= WHAT TO PRODUCE =
In the listing that follows, find the line with "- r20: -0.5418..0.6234", then copy exactly from it through the line with "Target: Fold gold", leaving out every picture.

= INFORMATION PROVIDED =
────
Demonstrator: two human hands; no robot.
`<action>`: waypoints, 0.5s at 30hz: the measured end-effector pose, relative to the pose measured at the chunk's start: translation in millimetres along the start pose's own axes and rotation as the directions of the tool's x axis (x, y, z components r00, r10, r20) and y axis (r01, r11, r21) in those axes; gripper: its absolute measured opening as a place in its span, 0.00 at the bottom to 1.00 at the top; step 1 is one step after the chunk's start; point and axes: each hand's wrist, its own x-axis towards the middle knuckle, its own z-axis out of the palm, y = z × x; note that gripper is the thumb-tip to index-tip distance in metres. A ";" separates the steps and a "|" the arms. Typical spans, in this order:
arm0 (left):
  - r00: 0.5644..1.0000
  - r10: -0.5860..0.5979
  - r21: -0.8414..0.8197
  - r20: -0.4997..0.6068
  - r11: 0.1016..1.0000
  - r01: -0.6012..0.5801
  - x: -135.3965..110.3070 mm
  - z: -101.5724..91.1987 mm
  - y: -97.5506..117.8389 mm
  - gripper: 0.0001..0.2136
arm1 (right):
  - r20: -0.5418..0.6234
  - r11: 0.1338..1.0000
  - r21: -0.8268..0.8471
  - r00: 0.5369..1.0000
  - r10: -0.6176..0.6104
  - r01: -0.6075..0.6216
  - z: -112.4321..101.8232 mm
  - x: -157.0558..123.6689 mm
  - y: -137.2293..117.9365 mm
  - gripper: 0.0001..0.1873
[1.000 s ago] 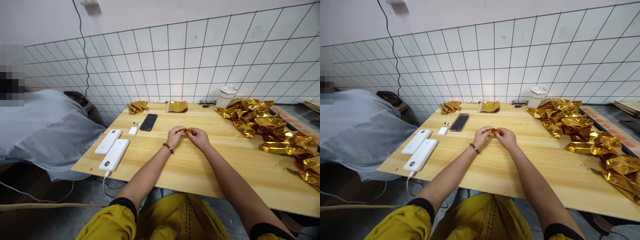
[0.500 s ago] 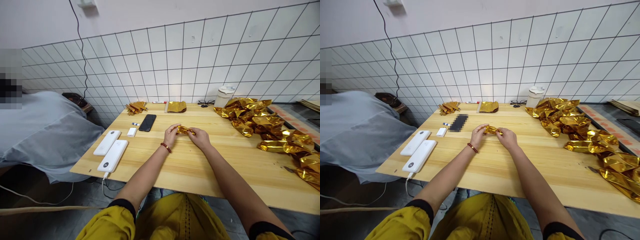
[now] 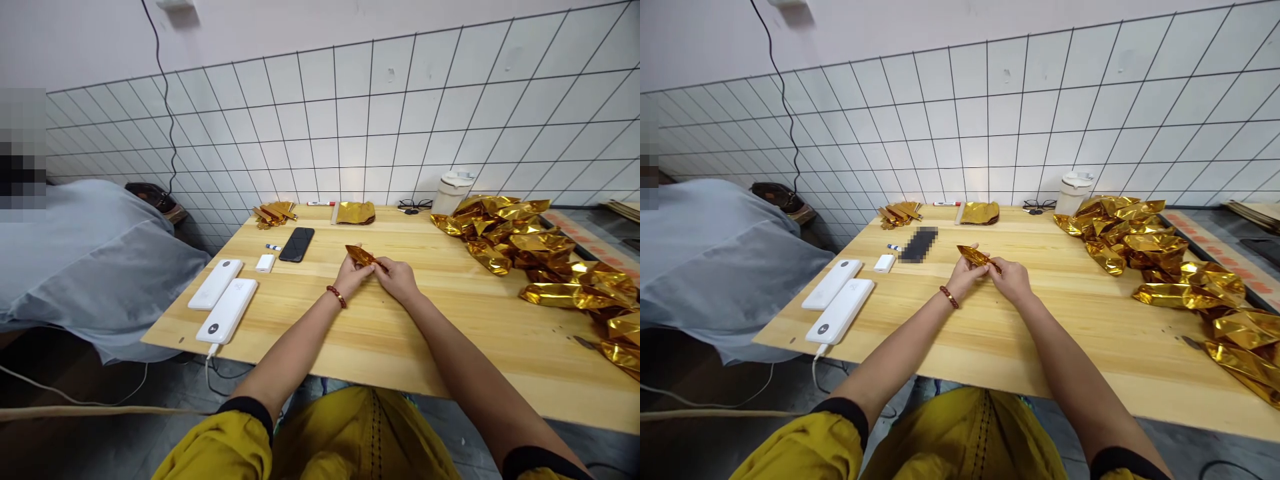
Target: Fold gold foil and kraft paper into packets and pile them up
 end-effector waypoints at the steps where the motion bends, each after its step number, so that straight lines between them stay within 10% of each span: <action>1: 1.000 0.000 0.013 -0.026 1.000 0.000 0.0 0.4 0.2 0.35 | 0.010 1.000 0.005 1.000 -0.008 0.008 0.2 -0.2 -0.2 0.16; 15: 0.918 0.177 0.062 -0.354 0.984 -0.166 11.7 -11.5 2.0 0.21 | 0.184 0.971 0.005 0.954 -0.235 0.239 -1.7 -1.9 -2.5 0.15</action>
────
= RESPONSE TO THE EXERCISE =
  - r20: -0.5418..0.6234
  - r11: 0.1338..1.0000
  - r21: -0.8268..0.8471
  - r00: 0.5369..1.0000
  - r10: -0.6176..0.6104
  - r01: -0.6075..0.6216
  - z: -112.4321..101.8232 mm
  - x: -157.0558..123.6689 mm
  - y: -137.2293..117.9365 mm
  - gripper: 0.0001..0.1873
[1.000 s ago] 
[0.500 s ago] 
[now] 
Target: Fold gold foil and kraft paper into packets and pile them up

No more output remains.